Whether someone is a documented or undocumented immigrant is a matter of documentation, that it is a big rift is largely an artificial viewpoint. Sign a paper and one becomes the other, so, naturally, there's not a big behavior difference.
Though, an undocumented 'immigrant' who moved in when they were, say, 2, probably acts much more like a native than an immigrant ^^
But then I'd also be asking why they do this more? Does it just boil down to "natives are lazy" ?
Like Omega notes, being a refugee takes a lot of drive to begin with. Leave your home, deal with inevitable obstacles along the way, travel halfway across the world to a place you've never been before.
Also, they *know* they're starting from the bottom and need to work up. They know they don't have an in with the local authorities. Quite often, they band together into communities to help each other with the idea that other successful individuals can help them.

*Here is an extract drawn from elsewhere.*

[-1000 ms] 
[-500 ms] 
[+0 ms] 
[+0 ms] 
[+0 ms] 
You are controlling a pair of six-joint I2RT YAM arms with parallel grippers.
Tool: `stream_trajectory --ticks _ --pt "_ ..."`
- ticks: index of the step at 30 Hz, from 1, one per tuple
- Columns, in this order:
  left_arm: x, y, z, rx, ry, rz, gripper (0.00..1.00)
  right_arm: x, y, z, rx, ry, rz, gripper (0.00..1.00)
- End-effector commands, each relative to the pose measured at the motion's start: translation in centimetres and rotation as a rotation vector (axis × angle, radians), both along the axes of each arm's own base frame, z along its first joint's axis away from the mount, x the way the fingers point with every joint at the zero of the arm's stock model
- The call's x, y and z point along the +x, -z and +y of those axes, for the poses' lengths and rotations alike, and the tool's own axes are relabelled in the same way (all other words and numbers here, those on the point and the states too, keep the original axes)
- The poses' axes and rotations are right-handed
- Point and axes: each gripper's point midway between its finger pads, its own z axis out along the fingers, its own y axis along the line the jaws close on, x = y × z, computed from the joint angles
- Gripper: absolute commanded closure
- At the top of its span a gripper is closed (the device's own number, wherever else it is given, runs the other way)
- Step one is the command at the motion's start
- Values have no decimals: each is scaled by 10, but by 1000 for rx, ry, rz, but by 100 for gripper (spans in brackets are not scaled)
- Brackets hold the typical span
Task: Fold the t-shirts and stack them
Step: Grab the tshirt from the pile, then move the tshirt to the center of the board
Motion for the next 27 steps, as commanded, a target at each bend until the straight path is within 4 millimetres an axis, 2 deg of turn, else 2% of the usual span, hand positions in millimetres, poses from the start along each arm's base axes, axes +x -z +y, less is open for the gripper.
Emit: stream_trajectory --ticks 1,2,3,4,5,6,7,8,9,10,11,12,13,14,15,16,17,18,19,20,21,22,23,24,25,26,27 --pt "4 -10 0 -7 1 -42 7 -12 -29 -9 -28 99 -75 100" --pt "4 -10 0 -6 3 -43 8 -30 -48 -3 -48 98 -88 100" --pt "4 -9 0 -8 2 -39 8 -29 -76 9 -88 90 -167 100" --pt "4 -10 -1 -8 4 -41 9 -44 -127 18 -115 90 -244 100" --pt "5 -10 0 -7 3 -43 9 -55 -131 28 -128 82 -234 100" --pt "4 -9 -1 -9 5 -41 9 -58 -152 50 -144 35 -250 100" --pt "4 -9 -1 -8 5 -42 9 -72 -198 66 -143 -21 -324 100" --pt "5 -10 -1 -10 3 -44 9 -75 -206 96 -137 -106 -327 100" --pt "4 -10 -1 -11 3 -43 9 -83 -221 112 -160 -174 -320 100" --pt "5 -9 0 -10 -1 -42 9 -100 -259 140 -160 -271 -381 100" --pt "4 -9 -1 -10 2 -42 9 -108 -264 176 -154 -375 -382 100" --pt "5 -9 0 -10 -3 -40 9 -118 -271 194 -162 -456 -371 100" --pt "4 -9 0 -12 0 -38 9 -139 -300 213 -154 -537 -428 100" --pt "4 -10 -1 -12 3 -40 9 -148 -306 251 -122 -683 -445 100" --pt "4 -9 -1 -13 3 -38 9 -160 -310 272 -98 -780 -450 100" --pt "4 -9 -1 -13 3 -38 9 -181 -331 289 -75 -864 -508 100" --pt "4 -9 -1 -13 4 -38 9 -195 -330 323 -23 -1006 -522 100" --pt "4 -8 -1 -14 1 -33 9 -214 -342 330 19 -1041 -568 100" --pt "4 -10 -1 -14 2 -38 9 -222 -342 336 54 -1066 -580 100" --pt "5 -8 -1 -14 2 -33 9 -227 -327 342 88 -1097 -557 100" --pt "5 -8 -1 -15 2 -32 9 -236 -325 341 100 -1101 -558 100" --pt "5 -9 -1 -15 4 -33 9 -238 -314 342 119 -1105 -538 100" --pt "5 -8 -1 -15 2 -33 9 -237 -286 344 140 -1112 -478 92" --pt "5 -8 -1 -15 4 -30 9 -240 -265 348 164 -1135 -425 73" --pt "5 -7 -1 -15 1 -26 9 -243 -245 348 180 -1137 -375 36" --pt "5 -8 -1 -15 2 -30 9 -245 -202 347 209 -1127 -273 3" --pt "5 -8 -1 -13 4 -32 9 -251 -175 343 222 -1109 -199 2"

New business people in other contexts are usually people who feel they have a fallback in case they fail- family members, a money nestegg, a job they're sure they can get, or so on, because, sensibly, you don't want to give up an existing reasonable position to take a chance. People who actually are making a fresh start with their eyes open don't have a reason for that normal caution.
"Well, I've already seen rock bottom, I'm not going to be worried about a little financial risk." Especially when, in this case, rock bottom was trying to behead them!
The somewhat lower crime rate is likely because, one, they don't expect local police to go easy on them, and two, no contacts or ties to any existing criminal groups.